Oxaziridines can be used as both oxygenating and aminating agents in their reactions with a wide variety of nucleophiles. Oxaziridines with small groups on N, for example hydrogen or methyl, act as aminating agents, whereas those with bulky or electron withdrawing groups on N preferentially transfer the oxygen atom. Oxaziridine-­mediated processes are of interest due to the easy accessibility of the reagents and their potential for asymmetric ­induction.

Abstracts

(A) For asymmetric oxygenation of chiral imide enolates: Evans and coworkers have found that the a-hydroxylation reactions of chiral enolates derived from oxazolidinone carboximide proceed with exceptional facility with the oxidant 2-(phenyl­sulfonyl)-3-phenyl oxaziridine.
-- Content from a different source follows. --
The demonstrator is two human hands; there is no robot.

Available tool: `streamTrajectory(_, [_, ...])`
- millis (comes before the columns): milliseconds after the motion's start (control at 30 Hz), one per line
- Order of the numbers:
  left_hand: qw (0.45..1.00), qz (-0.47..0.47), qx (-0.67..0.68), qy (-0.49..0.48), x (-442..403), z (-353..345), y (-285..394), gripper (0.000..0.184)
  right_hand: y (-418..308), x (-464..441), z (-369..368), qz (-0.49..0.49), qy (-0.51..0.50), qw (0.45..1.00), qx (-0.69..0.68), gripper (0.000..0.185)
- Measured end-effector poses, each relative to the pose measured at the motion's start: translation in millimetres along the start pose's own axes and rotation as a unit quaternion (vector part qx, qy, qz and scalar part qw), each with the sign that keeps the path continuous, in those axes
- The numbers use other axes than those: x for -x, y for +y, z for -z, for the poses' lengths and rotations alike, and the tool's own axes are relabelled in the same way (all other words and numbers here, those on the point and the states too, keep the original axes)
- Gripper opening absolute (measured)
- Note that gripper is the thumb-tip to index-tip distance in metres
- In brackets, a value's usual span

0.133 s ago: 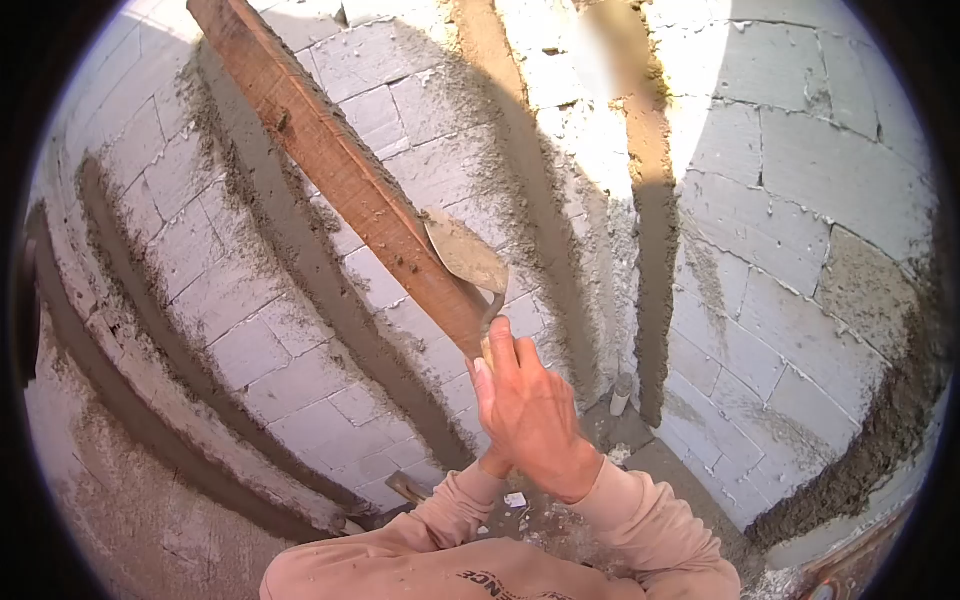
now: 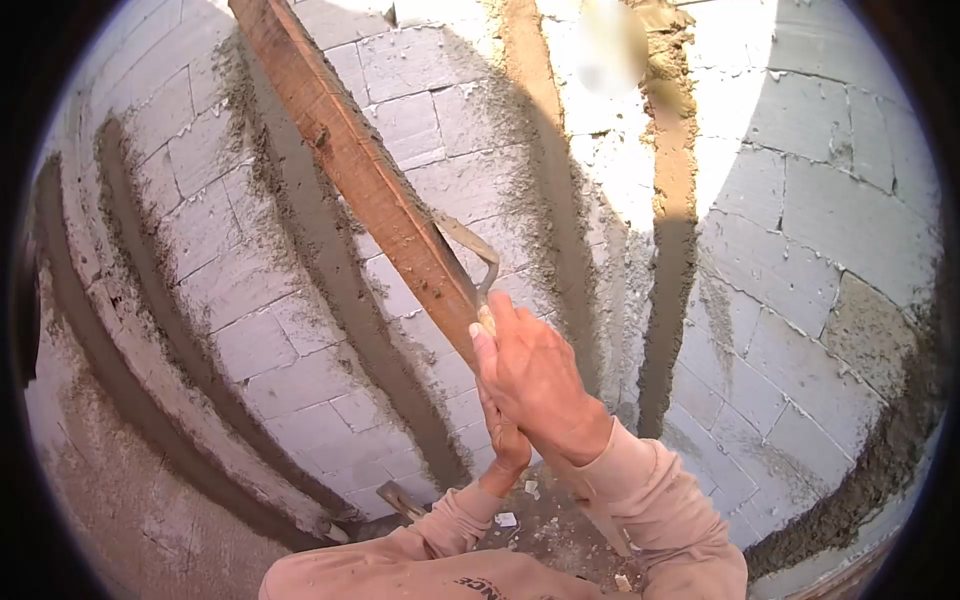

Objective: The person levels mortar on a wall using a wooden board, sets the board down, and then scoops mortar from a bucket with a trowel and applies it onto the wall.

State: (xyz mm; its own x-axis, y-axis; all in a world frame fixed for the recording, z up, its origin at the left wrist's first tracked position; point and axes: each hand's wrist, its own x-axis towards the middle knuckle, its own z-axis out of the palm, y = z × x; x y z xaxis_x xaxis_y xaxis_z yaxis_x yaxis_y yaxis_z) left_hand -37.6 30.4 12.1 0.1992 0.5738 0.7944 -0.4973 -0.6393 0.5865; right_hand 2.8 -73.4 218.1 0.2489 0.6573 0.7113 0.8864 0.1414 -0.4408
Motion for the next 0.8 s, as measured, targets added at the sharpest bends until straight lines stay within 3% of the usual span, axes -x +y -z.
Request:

The following carboximides were transformed into their respective Z-sodium enolates (1.2 equiv of NaN(Me3Si)2, THF, -78 °C) with slight excess of oxaziridine. [2]
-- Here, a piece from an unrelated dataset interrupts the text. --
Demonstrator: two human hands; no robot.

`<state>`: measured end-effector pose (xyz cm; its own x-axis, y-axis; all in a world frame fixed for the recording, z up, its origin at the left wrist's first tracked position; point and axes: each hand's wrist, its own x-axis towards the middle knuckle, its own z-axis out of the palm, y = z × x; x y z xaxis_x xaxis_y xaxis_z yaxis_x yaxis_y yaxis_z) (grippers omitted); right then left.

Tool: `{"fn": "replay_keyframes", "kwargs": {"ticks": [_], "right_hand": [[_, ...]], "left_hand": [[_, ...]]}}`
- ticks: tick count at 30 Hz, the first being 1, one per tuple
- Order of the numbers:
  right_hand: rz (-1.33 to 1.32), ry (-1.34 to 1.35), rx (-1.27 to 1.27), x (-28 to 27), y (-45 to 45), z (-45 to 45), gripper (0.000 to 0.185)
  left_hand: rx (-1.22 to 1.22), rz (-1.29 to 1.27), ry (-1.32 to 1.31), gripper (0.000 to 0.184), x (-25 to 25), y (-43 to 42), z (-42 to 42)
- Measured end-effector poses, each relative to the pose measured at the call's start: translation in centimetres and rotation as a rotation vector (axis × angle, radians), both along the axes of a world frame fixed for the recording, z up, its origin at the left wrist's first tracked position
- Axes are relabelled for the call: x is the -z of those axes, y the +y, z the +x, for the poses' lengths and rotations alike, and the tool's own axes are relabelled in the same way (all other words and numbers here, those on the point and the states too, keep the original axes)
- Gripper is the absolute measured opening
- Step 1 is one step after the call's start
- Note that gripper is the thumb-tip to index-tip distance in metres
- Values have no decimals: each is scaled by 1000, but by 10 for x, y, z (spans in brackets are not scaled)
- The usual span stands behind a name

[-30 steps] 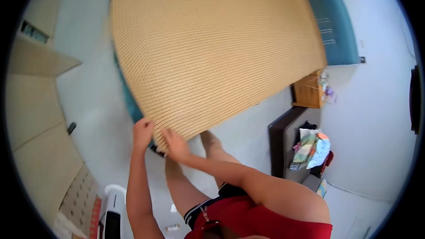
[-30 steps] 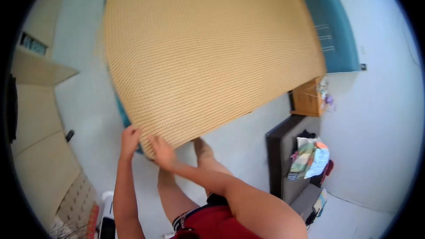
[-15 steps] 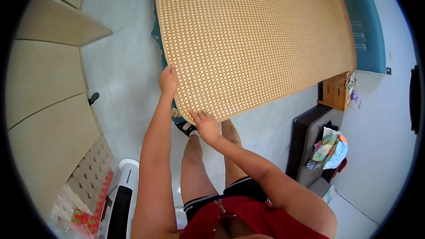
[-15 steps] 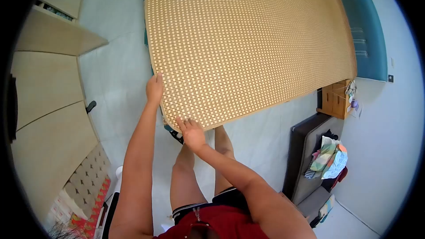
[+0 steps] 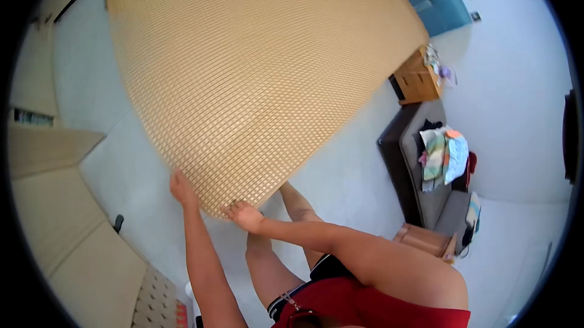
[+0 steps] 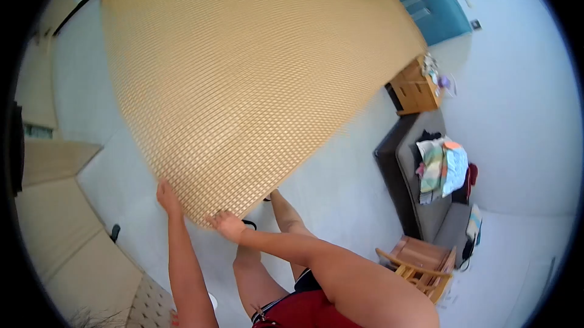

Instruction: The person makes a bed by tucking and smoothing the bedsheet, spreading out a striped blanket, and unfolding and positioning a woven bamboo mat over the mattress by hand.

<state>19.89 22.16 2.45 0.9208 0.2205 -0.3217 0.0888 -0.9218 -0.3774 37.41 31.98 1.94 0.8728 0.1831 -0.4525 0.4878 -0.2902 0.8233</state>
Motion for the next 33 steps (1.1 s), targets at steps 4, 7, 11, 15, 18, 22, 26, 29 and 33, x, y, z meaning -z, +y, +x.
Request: {"fn": "replay_keyframes", "kwargs": {"ticks": [4,7,11,15,18,22,26,29,33], "right_hand": [[22,80,-104,0,-4,4,52],[251,39,-160,-29,-19,10,55],[143,-122,172,-47,-57,36,53],[-47,-51,158,-50,-119,19,49],[-22,177,-268,-45,-162,-15,45],[318,511,203,-61,-221,-61,36],[320,494,760,-72,-303,-125,40],[60,418,1038,-78,-369,-205,35],[-7,152,1453,-117,-394,-303,27]], "left_hand": [[-14,-77,29,42,20,12,3],[76,-74,186,40,34,26,13],[237,542,-66,38,-7,13,15],[808,842,-485,43,-41,0,-24],[1480,502,-326,46,16,27,-93],[1591,406,430,40,-42,19,-143],[1379,407,312,41,-74,53,-165],[1489,713,307,41,-120,47,-163],[1243,336,437,38,-121,54,-154]]}}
(B) For asymmetric oxidation of ketone enolates: The reagent-controlled asymmetric oxidation of trisubstituted enolate anions can be done by enantiomerically pure camphorsulfonyl oxaziridine. [3]
(C) For epoxidation of alkenes: Epoxidation of alkenes are also possible by using oxaziridine. [4]
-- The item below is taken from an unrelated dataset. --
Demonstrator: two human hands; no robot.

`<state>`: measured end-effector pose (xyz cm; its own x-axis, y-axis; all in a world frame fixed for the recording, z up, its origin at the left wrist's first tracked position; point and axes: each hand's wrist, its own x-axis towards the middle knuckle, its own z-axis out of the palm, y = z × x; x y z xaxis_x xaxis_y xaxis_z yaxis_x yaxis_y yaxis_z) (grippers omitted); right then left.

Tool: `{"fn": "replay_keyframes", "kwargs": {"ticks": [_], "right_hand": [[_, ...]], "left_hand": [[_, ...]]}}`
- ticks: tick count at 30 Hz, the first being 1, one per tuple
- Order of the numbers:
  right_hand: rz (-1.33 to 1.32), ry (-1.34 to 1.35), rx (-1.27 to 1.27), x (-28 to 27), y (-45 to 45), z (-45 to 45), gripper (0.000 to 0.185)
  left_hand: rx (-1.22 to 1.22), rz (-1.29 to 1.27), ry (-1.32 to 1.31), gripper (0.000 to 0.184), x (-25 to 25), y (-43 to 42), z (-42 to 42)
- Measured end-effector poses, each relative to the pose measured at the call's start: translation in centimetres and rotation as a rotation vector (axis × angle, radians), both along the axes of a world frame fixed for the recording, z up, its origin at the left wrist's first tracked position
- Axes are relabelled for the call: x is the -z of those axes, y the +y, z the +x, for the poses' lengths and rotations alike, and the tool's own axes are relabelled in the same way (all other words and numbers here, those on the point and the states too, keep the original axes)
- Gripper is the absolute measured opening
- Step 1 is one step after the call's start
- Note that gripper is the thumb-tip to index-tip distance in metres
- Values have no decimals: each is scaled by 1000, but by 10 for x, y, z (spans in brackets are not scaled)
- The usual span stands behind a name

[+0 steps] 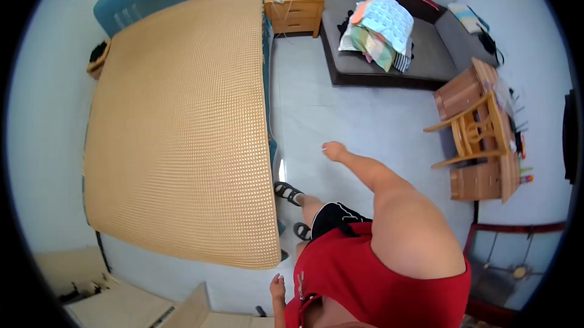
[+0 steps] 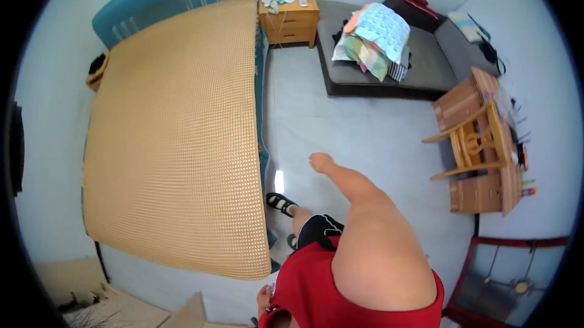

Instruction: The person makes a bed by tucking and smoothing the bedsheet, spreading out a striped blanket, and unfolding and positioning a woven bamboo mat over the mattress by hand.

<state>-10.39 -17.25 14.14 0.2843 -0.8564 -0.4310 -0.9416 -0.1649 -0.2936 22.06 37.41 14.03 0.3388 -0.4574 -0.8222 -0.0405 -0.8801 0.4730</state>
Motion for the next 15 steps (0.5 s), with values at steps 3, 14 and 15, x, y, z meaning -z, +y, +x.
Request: {"fn": "replay_keyframes", "kwargs": {"ticks": [3,14,15], "right_hand": [[13,-82,148,-8,45,-70,31],[573,103,27,-21,333,-261,31],[487,70,23,-3,339,-280,31]], "left_hand": [[105,-82,-79,38,-9,-26,18],[716,1,-300,42,-15,-58,36],[679,-29,-208,43,-9,-62,36]]}}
(D) For epoxidation of alkenes (with perfluorinated oxaziridines): Alkyl-substituted olefins are epoxidized by perfluoro-cis-2,3-­dialkyl oxaziridines under mild conditions. Similarly electron ­deficient substrates (e.g. a,b-enones) can also be epoxidized. [5]
(E) For amination of N-nucleophiles: Oxaziridines can be used as an aminating reagent for N-amination of 2° amines. [6]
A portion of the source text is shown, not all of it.